* Required action *
Your answer must be every line of the data that holds the string "thing".

[Records excerpted from a collection]
>>>

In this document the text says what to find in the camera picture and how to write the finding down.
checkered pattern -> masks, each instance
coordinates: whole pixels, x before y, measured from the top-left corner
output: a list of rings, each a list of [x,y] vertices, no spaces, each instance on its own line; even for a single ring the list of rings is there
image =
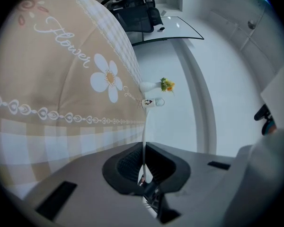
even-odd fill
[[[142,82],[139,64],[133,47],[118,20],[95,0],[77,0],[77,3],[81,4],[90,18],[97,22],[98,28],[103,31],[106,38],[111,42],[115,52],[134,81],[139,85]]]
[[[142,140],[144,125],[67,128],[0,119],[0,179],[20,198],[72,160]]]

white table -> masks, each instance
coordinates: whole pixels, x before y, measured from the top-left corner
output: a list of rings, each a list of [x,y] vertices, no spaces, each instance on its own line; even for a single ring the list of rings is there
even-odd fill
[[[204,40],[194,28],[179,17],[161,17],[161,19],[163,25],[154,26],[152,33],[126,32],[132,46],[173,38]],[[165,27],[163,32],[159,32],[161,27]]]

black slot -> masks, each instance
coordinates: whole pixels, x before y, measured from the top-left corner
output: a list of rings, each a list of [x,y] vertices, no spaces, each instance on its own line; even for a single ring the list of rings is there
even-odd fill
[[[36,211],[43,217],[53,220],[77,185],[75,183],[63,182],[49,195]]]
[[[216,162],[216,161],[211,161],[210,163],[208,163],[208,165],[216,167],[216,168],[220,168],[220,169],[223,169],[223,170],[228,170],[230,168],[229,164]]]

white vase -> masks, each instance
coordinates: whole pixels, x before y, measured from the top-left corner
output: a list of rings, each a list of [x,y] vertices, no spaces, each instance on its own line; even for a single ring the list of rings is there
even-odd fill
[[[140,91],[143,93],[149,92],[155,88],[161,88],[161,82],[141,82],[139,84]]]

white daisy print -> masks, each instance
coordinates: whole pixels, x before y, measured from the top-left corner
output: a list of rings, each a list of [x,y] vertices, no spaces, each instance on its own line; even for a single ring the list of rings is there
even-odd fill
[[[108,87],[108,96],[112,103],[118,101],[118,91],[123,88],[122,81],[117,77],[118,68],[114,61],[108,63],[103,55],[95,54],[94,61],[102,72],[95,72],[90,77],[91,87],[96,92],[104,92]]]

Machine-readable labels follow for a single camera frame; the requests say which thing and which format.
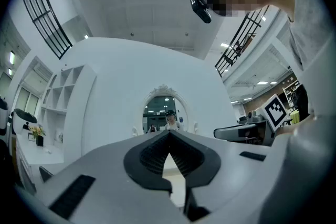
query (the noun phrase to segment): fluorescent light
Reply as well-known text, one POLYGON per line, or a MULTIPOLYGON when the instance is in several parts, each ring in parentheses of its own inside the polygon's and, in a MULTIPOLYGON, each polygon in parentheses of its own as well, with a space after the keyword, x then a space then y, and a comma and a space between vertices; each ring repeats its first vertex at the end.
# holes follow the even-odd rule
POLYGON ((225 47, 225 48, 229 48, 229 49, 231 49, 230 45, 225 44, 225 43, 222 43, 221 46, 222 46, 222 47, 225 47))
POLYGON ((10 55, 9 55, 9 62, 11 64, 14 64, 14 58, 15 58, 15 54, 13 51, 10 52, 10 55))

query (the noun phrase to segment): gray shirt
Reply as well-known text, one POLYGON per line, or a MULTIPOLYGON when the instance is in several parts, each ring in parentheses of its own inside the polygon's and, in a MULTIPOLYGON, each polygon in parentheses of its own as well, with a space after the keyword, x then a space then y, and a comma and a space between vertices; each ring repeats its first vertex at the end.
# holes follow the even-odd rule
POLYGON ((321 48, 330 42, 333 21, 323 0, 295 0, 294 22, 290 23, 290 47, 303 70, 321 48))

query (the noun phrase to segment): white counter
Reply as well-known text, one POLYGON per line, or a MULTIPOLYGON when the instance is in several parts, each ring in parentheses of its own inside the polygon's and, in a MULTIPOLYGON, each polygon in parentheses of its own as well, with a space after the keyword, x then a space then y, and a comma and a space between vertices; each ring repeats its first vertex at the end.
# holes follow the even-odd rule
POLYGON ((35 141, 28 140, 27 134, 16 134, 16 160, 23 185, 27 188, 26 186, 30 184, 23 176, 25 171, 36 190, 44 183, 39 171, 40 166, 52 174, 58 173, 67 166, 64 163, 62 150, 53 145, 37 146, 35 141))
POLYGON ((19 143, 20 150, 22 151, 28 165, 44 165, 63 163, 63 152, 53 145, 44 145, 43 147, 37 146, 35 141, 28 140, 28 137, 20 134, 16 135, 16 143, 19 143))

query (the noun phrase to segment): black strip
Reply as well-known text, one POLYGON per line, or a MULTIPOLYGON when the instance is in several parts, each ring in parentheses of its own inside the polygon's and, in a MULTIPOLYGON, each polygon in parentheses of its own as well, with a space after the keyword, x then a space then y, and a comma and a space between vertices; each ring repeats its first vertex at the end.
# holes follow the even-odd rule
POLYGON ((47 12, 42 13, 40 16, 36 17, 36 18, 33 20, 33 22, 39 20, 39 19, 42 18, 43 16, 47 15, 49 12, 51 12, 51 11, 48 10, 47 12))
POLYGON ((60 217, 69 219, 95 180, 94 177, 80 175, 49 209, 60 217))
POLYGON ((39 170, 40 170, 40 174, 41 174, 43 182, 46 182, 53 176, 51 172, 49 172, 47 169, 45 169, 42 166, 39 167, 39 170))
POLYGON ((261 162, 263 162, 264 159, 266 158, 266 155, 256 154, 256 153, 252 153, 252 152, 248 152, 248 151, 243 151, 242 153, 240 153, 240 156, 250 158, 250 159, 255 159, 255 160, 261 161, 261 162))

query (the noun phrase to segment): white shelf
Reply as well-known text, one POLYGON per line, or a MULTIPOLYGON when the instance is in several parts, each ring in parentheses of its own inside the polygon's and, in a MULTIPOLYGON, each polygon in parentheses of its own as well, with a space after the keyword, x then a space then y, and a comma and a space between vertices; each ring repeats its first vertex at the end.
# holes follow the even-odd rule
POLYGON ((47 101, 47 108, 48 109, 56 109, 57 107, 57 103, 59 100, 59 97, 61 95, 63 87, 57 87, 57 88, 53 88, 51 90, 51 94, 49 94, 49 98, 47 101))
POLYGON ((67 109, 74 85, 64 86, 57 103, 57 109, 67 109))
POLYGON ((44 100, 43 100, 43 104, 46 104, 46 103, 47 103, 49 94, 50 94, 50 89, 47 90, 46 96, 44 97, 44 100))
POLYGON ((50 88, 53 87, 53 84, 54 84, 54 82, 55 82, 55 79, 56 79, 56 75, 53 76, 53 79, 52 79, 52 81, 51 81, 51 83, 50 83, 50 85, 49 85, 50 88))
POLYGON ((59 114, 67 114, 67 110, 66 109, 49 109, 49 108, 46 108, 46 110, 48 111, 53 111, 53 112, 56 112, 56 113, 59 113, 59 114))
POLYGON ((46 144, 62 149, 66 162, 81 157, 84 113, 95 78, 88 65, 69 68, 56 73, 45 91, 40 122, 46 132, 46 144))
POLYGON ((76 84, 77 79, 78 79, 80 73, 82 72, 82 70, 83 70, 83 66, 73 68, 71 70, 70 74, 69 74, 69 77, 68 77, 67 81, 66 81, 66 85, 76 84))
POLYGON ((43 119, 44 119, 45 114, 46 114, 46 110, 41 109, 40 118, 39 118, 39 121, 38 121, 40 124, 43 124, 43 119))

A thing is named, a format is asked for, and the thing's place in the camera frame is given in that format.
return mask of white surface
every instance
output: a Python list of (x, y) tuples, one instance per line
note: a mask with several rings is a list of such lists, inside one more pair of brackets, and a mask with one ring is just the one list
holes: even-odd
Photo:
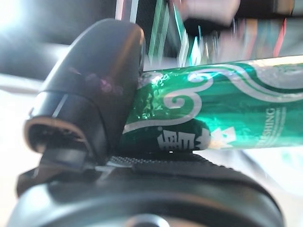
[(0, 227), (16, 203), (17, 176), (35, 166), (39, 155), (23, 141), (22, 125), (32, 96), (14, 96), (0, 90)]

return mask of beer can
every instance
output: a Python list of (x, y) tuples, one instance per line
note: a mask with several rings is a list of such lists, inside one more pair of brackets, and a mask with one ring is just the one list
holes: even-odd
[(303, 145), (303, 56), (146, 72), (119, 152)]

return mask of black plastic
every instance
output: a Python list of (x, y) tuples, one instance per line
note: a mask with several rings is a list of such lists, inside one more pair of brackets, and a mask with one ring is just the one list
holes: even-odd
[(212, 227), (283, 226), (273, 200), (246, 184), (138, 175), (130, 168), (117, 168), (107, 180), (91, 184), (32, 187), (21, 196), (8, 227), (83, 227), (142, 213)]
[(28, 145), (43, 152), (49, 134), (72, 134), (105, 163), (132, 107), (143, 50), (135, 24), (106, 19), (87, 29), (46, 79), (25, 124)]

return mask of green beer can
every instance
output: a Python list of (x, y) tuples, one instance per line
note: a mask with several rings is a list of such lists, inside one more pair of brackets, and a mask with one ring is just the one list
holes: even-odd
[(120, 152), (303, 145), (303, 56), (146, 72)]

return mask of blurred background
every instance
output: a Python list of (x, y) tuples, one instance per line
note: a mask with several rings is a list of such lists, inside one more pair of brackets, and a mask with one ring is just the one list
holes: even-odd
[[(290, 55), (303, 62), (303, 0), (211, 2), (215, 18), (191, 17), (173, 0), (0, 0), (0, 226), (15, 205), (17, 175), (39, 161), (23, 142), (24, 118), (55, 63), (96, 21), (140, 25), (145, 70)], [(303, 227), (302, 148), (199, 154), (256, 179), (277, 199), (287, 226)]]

<<<

* Exercise answer *
Machine-readable labels follow for a single camera frame; the requests say which thing and which format.
A thing is named, a format is asked for, and the thing's place in the camera frame is given in that format.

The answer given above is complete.